Start of RECORD SET

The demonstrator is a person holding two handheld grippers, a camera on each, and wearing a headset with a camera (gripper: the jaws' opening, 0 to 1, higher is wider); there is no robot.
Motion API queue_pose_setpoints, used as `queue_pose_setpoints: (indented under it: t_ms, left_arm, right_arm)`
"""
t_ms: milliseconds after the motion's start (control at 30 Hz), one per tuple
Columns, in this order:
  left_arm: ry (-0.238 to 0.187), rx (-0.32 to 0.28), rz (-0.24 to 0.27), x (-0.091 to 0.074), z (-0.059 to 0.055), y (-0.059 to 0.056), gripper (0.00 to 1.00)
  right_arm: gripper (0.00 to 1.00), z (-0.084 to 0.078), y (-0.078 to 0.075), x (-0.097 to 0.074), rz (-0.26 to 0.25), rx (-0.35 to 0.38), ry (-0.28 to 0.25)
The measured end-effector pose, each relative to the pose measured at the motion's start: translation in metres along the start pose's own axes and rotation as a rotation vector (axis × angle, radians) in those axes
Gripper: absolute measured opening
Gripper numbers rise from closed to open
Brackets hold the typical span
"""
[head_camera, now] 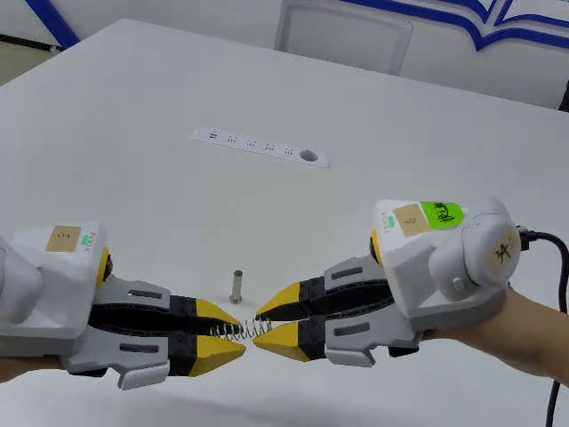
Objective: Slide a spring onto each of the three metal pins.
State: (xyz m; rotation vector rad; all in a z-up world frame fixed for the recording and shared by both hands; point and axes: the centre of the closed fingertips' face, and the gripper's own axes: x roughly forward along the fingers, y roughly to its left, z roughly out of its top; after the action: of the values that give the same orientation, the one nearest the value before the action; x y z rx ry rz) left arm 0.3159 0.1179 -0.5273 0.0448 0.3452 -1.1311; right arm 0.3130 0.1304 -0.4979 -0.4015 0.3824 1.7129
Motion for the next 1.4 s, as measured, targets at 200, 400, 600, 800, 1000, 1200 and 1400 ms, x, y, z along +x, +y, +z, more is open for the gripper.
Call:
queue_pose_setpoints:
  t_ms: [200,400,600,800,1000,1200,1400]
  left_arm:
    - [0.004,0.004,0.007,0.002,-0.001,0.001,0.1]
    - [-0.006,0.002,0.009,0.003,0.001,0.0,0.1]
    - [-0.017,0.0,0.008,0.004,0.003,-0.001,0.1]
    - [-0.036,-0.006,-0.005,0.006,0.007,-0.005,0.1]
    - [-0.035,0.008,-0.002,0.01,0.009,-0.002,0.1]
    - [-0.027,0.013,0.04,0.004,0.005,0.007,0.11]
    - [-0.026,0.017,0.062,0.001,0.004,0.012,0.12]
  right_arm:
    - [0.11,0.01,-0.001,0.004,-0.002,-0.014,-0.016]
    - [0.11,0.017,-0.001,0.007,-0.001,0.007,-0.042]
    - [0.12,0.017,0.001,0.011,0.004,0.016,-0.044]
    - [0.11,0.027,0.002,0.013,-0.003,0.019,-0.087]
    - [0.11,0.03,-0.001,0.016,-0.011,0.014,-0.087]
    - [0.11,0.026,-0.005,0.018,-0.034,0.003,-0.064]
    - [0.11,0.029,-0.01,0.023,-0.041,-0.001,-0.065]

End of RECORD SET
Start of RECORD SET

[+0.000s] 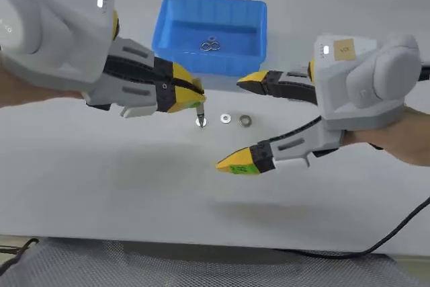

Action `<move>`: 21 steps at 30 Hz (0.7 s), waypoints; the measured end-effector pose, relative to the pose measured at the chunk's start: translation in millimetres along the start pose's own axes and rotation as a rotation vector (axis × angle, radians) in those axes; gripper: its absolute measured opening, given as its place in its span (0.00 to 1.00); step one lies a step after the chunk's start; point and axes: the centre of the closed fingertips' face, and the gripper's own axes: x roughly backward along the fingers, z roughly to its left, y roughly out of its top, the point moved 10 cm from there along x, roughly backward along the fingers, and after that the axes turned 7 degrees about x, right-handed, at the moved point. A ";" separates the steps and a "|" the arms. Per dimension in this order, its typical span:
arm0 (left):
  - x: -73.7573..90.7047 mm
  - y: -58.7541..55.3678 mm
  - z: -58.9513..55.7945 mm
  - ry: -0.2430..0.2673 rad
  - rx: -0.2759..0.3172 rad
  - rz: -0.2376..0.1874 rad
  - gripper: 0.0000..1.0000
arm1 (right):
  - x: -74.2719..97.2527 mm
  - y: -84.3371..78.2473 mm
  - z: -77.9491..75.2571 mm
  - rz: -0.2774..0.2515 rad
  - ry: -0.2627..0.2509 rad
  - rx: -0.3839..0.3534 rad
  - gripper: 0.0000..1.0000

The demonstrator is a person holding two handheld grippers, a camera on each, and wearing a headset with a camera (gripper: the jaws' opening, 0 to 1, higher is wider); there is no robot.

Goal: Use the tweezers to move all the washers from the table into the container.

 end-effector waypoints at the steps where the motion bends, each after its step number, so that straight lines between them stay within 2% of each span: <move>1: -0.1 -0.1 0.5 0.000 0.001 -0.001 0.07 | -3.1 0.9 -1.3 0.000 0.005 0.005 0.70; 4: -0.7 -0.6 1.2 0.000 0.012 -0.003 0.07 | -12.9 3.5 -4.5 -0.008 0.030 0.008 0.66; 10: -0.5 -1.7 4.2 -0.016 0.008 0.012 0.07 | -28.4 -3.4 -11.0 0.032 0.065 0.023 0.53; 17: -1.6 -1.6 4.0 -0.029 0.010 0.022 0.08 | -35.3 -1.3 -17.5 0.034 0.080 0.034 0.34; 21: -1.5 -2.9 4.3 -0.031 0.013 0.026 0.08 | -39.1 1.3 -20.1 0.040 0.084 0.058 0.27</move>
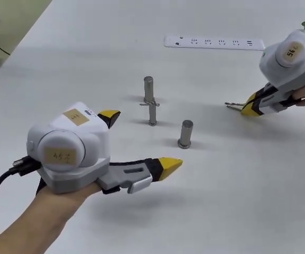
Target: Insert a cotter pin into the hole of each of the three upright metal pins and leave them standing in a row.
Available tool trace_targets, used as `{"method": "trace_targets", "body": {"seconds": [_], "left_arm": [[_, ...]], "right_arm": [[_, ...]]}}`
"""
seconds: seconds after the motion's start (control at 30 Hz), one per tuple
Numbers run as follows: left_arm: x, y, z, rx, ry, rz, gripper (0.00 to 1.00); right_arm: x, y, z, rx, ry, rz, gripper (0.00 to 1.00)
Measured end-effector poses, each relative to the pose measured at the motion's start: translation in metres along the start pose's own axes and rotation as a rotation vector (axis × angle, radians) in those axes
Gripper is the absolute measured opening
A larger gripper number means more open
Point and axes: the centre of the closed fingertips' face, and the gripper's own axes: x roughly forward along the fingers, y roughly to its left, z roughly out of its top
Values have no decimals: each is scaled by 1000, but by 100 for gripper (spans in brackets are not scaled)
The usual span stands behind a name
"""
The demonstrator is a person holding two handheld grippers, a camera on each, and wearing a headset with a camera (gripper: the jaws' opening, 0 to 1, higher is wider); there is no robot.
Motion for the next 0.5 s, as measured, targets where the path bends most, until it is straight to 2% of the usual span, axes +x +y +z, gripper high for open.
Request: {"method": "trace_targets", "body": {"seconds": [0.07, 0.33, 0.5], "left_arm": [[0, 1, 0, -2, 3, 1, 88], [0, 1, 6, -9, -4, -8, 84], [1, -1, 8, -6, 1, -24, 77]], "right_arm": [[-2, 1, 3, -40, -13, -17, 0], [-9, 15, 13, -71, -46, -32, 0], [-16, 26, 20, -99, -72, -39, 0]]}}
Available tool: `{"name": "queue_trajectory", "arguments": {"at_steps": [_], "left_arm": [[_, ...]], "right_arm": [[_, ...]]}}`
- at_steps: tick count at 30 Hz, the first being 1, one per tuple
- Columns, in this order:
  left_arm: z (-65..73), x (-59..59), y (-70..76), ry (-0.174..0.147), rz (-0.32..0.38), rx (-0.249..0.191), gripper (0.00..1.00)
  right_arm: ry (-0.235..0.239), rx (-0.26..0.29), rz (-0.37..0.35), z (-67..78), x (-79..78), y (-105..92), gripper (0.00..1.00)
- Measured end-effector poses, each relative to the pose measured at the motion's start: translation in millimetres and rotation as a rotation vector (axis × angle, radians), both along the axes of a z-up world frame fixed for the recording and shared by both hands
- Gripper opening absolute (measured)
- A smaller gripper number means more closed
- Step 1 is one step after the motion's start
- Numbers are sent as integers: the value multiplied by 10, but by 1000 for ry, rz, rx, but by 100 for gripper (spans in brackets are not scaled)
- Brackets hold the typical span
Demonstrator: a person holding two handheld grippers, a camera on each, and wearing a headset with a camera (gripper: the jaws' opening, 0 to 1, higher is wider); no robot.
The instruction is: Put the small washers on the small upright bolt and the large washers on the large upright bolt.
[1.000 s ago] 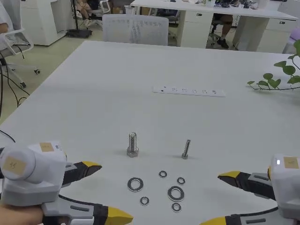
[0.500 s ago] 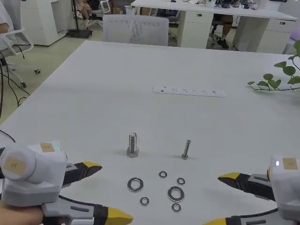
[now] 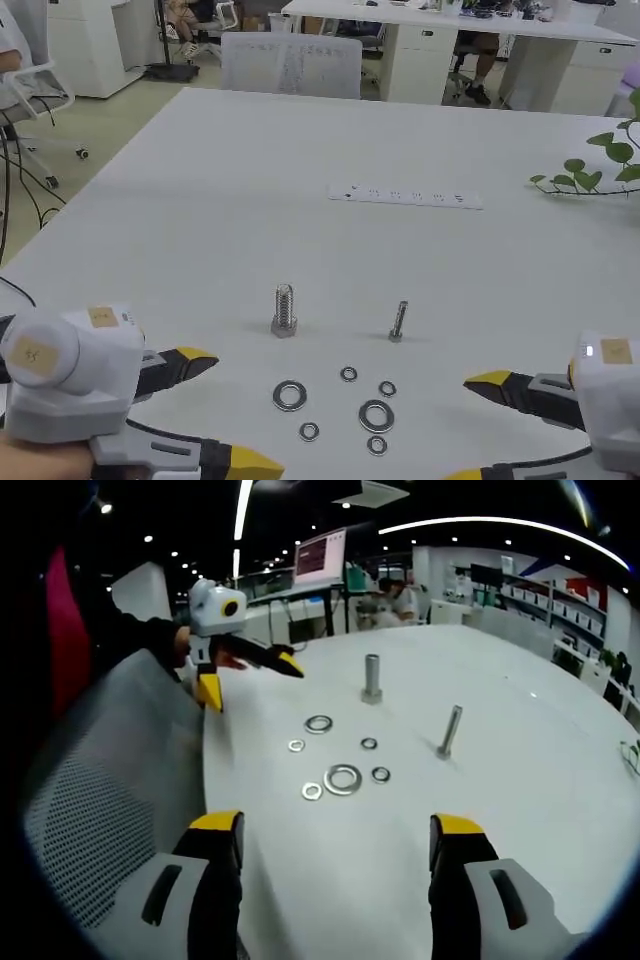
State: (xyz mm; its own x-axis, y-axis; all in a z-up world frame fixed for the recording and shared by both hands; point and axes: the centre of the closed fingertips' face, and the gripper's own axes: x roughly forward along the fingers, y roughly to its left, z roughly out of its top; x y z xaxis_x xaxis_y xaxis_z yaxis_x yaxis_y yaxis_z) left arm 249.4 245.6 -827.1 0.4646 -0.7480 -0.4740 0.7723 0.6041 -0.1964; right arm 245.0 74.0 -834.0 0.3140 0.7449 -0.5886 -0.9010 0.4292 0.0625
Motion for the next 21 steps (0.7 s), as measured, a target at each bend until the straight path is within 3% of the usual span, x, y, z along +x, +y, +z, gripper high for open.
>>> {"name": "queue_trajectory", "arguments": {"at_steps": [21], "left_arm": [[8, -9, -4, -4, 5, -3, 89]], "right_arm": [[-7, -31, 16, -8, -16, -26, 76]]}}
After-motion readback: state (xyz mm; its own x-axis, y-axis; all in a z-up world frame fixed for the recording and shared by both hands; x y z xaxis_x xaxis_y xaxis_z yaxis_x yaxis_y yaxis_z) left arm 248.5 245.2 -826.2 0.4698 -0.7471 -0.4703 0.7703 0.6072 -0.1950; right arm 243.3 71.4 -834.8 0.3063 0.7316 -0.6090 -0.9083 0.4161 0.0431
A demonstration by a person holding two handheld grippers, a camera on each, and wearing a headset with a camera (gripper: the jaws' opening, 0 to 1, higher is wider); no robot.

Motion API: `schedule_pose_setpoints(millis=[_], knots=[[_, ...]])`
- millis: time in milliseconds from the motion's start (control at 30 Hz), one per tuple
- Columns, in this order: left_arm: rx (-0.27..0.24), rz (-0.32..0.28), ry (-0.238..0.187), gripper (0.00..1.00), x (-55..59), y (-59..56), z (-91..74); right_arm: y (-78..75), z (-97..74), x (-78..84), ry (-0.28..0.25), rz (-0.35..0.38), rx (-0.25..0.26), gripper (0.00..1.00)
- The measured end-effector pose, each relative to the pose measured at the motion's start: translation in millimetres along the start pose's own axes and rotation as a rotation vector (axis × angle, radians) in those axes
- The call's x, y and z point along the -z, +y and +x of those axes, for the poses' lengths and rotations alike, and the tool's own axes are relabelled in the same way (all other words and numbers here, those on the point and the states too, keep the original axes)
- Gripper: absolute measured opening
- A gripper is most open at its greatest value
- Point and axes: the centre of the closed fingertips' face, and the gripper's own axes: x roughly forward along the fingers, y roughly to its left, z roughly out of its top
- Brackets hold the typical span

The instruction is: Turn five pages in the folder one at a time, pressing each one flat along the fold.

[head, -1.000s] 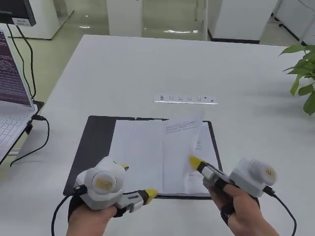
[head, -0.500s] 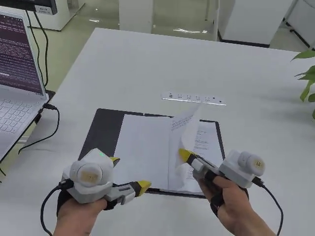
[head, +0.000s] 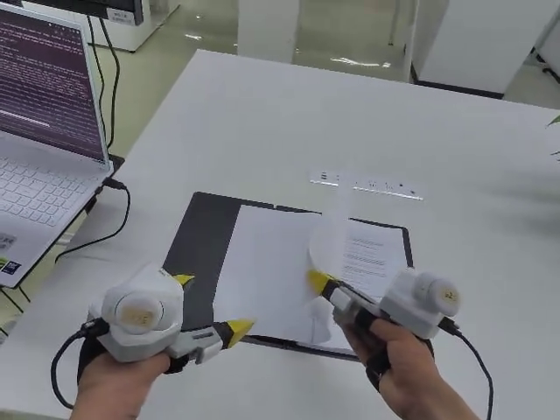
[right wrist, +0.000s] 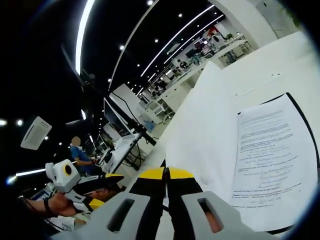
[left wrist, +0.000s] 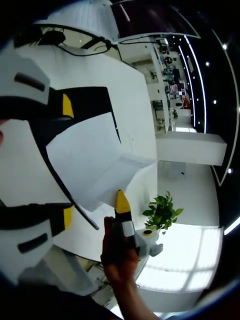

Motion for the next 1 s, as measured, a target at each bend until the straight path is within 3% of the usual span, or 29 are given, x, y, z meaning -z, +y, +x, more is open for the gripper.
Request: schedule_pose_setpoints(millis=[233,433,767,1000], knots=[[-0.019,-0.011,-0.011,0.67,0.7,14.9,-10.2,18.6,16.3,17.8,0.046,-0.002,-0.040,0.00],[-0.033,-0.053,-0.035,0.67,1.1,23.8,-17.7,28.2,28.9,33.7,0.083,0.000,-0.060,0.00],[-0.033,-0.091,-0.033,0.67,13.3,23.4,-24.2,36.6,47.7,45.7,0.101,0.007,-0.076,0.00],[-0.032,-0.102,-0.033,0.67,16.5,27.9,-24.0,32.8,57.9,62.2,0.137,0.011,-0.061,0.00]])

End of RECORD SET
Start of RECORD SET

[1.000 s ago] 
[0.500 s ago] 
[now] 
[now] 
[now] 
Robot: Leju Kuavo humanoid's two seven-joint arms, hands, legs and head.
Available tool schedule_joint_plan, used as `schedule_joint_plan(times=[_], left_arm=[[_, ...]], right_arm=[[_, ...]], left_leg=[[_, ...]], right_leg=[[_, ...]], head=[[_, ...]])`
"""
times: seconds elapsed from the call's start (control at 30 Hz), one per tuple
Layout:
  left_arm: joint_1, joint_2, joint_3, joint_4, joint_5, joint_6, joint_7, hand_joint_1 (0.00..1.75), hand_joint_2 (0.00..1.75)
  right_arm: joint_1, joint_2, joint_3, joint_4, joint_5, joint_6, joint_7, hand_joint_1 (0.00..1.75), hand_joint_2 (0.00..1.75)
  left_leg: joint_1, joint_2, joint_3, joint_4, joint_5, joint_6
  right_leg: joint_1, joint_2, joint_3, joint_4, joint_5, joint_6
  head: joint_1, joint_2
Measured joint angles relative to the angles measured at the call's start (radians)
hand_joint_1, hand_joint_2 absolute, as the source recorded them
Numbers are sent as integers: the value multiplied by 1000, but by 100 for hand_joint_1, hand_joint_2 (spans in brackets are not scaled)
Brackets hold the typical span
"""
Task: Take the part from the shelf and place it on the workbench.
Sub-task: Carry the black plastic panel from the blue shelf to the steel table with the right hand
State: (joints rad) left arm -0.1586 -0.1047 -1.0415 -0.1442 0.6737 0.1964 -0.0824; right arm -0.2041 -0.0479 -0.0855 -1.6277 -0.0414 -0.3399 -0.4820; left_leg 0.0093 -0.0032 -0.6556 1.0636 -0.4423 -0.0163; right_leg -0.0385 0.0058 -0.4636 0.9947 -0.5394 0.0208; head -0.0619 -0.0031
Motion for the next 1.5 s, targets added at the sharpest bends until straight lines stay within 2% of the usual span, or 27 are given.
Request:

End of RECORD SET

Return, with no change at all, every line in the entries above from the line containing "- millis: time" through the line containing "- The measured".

- millis: time in milliseconds from the motion's start (control at 30 Hz), one per tuple
- Columns, in this order: left_arm: rx (-0.27..0.24), rz (-0.32..0.28), ry (-0.238..0.187), gripper (0.00..1.00), x (-55..59), y (-59..56), z (-91..74); right_arm: y (-78..75), z (-97..74), x (-78..84), ry (-0.28..0.25), rz (-0.35..0.38), rx (-0.25..0.26), gripper (0.00..1.00)
- The measured end-effector pose, each relative to the pose measured at the motion's start: translation in millimetres along the start pose's own axes and rotation as a rotation vector (axis × angle, radians) in those axes

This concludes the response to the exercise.